▶ [PROBLEM TO SOLVE] Your answer should consist only of the lines below from the one with "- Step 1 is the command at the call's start" through the one with "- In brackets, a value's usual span", copied exactly.

▶ [DATA BLOCK]
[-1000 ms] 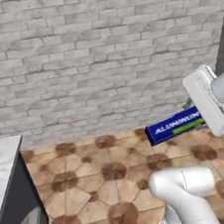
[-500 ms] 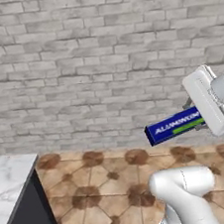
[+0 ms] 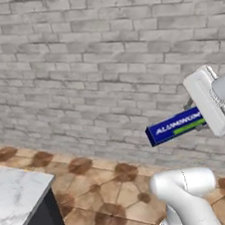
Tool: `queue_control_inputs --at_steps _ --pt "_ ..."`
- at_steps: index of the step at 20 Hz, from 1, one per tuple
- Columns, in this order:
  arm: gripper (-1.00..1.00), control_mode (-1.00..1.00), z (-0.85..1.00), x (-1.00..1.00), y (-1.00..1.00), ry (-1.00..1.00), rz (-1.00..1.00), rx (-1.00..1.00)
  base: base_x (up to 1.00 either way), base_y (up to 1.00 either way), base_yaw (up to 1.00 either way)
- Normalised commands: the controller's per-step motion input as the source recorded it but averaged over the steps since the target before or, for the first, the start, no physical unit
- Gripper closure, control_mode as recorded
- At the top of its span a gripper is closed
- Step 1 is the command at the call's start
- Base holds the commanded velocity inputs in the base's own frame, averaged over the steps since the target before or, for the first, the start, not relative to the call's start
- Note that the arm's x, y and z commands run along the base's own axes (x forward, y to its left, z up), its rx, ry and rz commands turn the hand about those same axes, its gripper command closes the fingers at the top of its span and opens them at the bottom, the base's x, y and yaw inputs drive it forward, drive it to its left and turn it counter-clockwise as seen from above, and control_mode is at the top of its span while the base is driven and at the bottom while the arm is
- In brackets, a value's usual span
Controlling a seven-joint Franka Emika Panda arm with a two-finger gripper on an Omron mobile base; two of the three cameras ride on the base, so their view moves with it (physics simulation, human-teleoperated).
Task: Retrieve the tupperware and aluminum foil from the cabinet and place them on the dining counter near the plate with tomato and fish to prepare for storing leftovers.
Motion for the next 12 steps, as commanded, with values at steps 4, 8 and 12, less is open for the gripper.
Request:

▶ [SOLUTION]
- Step 1 is the command at the call's start
- Base holds the commanded velocity inputs in the base's own frame, averaged over the steps since the target before or, for the first, the start, not relative to the call's start
- Note that the arm's x, y and z commands run along the base's own axes (x forward, y to its left, z up), its rx, ry and rz commands turn the hand about those same axes, its gripper command closes the fingers at the top of its span and opens them at the bottom, the base's x, y and yaw inputs drive it forward, drive it to its left and turn it counter-clockwise as seen from above, and control_mode is at the top of its span while the base is driven and at the bottom while the arm is
- In brackets, a value's usual span

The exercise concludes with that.